Sorry - Das kann Mann jetzt aber so nicht stehen lassen.
Wir Maschinenbauer(speziell Elektriker) müssen immer mehr arbeiten verrichten in kürzerer Zeit und ungeschulten Personal.
Das verhältnis Elektriker(Planer/Software) zu Mechanikern hat sich noch auch nicht in der From gewandelt wie es sein soll. 
Nur sitzen halt jetzt immer irgendwo "Fuzzies" rum die irgendetwas wollen weil sie es auf einen Kurs gelernt haben. 
Soll mir prinzipiell auch egal sein wenn es gemacht gehört. Nur arbeiten wir weltweit und auch unter Projekt bzw. Zeitdruck.
Und leider gibts für nix genaue Richtlininen bzw. allgemein gültige Formulare und Abnahemprozedere.

Und ja - wir prüfen unseren Not-Halt auch auf der Baustelle in Form eines allgemeinen Abnahemprotokolls mit.
Die Funktion des STO und der Not-Halt Komponenten erfolgt aber meist von den spezialisten im Werk.
Das kann man von den Technikern vor Ort auch nicht verlangen. 

MfG
knorpe


----------



## formulator (28 Januar 2019)

Guten Morgen,

@ Tommi: Wie könnte so eine Abschaltmatrix ausschauen? 
Wir arbeiten bisher mit einer ausformulierten Abnahmeprozedur. Ist halt viel Arbeit diese zu erstellen. Darum bin ich jetzt interessiert, wie so wa aussieht.

Grüße
formulator


----------



## stevenn (28 Januar 2019)

knorpe schrieb:


> Morgen!
> 
> Sorry - Das kann Mann jetzt aber so nicht stehen lassen.
> Wir Maschinenbauer(speziell Elektriker) müssen immer mehr arbeiten verrichten in kürzerer Zeit und ungeschulten Personal.
> ...


Naja ok, wenn ihr natürlich unter Zeitdruck steht, dann müsst ihr euch nicht an Richtlinien und Gesetze halten. 
*Ironiemodus aus*
sag mal gehts noch? nur weil ihr bis jetzt anscheinend keine vernünftige Dokumentation eurer Arbeit hattet, stellt ihr nun die gerechtfertigten Forderungen in Frage! Wer sind denn jetzt die Spezialisten? Derjenige der für CE, Sicherheit zuständig ist, muss das eben auch prüfen, oder prüfen lassen.
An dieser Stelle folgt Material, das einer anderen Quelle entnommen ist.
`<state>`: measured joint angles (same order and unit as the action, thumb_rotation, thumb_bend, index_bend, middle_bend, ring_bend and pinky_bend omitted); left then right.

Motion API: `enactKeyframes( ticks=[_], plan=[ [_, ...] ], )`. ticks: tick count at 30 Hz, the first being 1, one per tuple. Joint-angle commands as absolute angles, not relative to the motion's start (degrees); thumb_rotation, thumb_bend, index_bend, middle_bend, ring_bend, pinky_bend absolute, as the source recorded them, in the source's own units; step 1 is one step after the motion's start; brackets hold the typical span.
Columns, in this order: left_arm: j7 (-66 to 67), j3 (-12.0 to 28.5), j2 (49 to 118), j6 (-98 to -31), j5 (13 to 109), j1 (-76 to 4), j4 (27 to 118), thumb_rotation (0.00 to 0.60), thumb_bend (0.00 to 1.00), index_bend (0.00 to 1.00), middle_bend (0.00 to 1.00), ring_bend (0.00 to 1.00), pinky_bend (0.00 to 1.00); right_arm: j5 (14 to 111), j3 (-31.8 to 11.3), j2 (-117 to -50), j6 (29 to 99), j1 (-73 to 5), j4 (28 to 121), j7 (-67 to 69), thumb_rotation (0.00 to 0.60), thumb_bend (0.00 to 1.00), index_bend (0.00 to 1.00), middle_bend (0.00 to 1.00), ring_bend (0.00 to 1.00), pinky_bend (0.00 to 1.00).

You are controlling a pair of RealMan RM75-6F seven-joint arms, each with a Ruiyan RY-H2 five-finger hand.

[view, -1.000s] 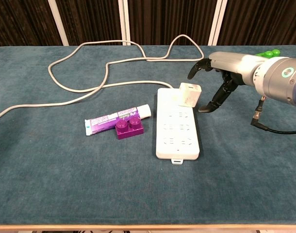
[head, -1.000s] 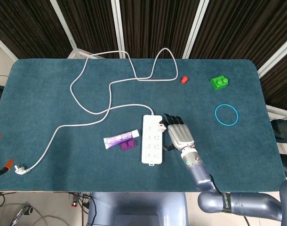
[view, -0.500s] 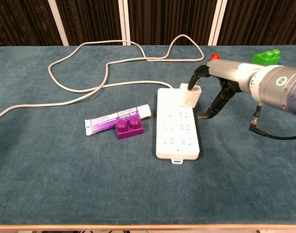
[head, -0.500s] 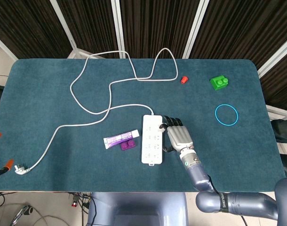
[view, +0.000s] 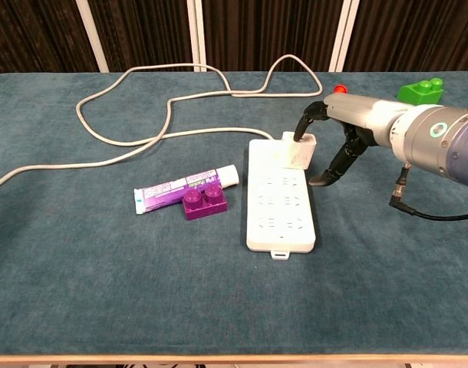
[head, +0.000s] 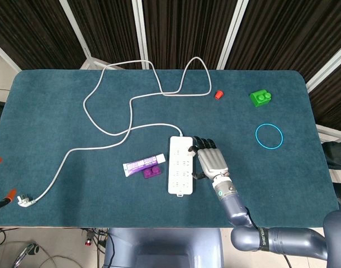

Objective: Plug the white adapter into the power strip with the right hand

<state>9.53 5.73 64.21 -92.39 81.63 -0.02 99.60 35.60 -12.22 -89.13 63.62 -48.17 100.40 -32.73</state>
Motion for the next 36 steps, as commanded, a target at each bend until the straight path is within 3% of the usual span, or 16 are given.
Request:
enactKeyframes(
  ticks=[1, 36],
  plan=[
    [9.4, 5.8, 64.2, -92.6, 81.6, 0.1, 99.6, 0.6, 0.17, 0.2, 0.01, 0.0, 0.08, 35.6, -12.2, -89.4, 63.4, -48.3, 100.2, -32.7, 0.6, 0.28, 0.31, 0.02, 0.06, 0.04],
    [9.3, 5.8, 64.1, -92.5, 81.6, 0.0, 99.6, 0.6, 0.17, 0.2, 0.01, 0.0, 0.08, 33.7, -11.9, -90.8, 62.4, -48.8, 97.6, -33.1, 0.6, 0.28, 0.32, 0.02, 0.06, 0.04]
  ],
)
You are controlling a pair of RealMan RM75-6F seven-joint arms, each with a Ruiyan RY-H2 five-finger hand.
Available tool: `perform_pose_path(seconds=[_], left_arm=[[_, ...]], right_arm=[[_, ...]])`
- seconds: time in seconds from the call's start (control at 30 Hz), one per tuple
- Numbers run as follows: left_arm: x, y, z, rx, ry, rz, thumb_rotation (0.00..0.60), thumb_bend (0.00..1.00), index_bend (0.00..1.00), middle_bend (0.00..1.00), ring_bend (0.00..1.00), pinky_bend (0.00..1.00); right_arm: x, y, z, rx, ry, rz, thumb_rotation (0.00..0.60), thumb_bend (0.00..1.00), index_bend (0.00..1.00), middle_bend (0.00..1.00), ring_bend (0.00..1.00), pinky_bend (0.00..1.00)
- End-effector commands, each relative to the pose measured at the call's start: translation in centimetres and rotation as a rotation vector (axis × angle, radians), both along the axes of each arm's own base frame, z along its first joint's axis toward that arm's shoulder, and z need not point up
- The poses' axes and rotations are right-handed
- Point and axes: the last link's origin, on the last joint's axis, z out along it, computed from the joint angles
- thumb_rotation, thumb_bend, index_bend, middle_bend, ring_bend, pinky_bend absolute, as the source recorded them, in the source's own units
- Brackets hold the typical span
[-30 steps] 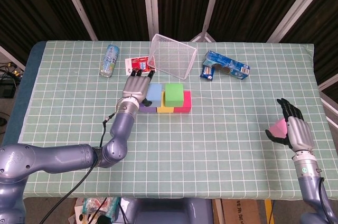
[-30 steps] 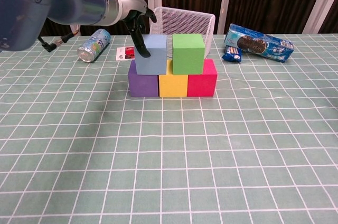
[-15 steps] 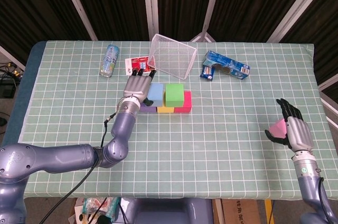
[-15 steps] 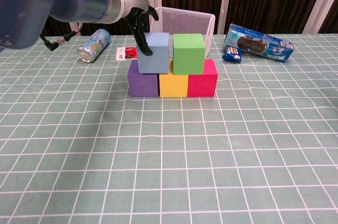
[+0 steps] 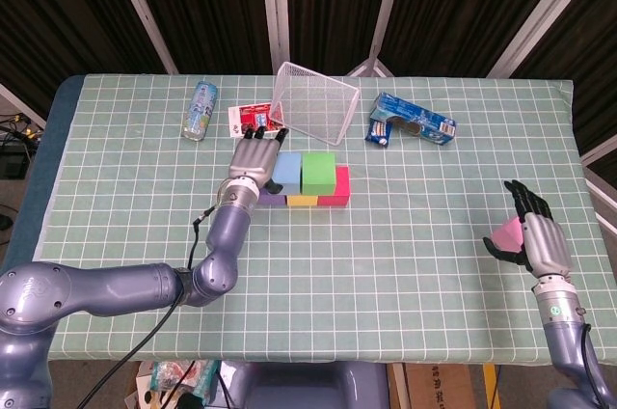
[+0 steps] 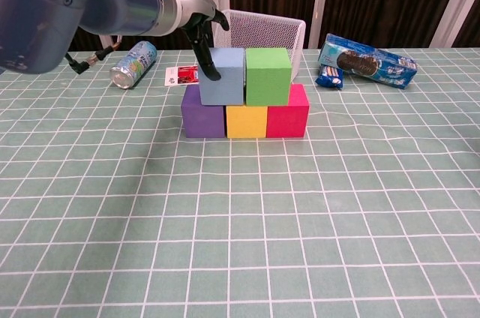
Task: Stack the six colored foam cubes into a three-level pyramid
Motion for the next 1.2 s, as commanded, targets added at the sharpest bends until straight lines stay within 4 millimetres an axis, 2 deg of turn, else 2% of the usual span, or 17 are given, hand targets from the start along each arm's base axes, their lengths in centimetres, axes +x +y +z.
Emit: perform_pose_path(seconds=[0.03,1.2], left_arm=[[0.04,0.0,-0.03,0.0,0.002,-0.002,0.6,0.34,0.04,0.38,0.03,0.05],[0.33,-0.08,-0.62,-0.006,-0.005,-0.001,0.6,0.33,0.03,0.36,0.03,0.05]], right_arm=[[0.01,0.01,-0.03,0.001,0.001,0.0,0.6,0.31,0.0,0.0,0.0,0.0],[0.02,0.07,-0.19,0.011,-0.007,-0.005,0.6,0.31,0.0,0.0,0.0,0.0]])
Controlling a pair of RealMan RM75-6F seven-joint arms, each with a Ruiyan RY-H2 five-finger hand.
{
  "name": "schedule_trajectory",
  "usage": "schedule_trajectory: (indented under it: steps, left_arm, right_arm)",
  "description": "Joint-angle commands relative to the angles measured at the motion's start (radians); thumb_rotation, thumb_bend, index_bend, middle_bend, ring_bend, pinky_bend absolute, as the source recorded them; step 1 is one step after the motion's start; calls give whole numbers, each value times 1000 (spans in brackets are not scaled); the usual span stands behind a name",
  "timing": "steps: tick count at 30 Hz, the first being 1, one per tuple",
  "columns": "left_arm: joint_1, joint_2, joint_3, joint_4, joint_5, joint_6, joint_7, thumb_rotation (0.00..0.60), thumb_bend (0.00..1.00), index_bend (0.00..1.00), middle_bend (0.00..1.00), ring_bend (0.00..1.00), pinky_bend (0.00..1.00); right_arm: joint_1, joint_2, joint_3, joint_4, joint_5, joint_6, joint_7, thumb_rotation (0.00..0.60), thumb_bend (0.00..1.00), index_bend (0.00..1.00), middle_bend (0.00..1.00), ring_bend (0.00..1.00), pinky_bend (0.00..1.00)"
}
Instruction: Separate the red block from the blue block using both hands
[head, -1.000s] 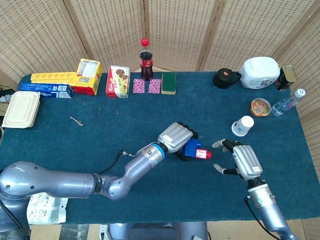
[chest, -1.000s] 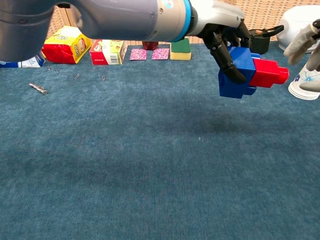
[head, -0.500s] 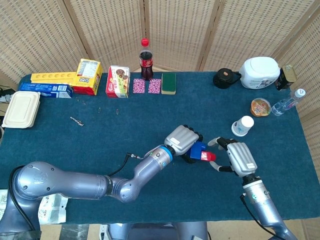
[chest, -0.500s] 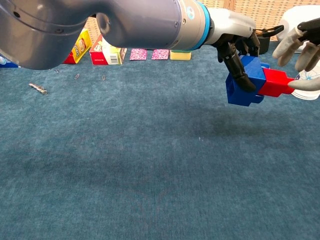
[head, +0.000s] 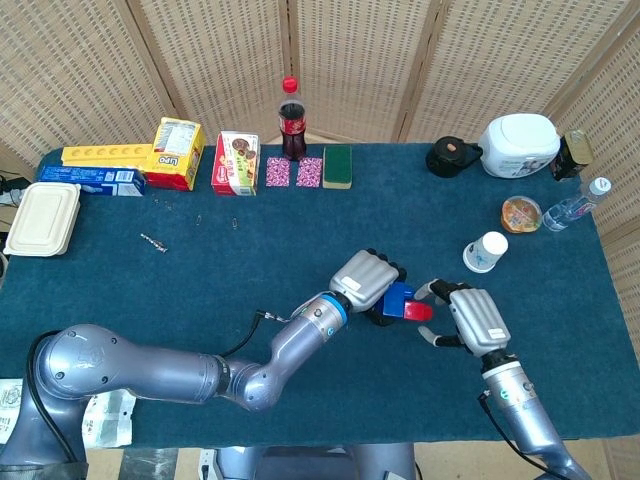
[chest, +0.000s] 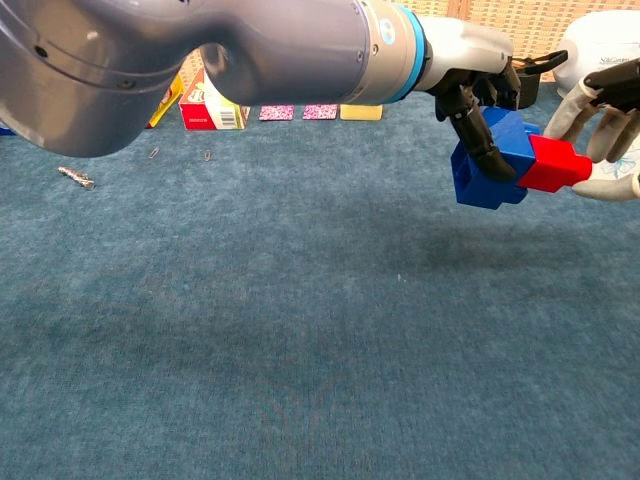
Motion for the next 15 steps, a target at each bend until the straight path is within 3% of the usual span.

Wenn ihr das seid, dann müsst ihr das machen, wenn ihr das nicht könnt, müsst ihr euch halt jemanden holen der das kann.


----------



## stevenn (28 Januar 2019)

knorpe schrieb:


> der kunde weis wohl selber ned was er will. ...



und wie sollen wir jetzt helfen, wenn weder du noch der Kunde weiß was er will?


----------



## knorpe (28 Januar 2019)

dachte mir schon das ich da die büchse der pandora öffne 
macht euch keine sorgen - wir machen ce-schulungen und prüfprotokolle usw. und so fort.
und wer lesen kann ist klar im vorteil: ich bin da auch nicht dagegen.

NUR gibt es hier nirgends einen Pack an formularen den man einfach verwenden kann der uns dann die arbeit erleichtert und nicht angreifbar macht.
wenn es sowas geben würde könnten wir auch bei den projektlern und sonstigen kostenverantwortlichen besser argumentieren was wo notwenig ist um hier enstprechend abgesichert und der norm nach zu arbeiten. Und wie soll ein kleiner Maschinenbauer sich das alles leisten? 
Ist halt wie formulator richtig erklärt hat so das dies viel arbeit ist und einiges an wissen erfordert das man nicht in 2 monaten aufbaut und dann ewig hält.
Hier hätten wir Maschinenbauer gerne mehr hilfe. AM schluss sind dann alle immer Experten...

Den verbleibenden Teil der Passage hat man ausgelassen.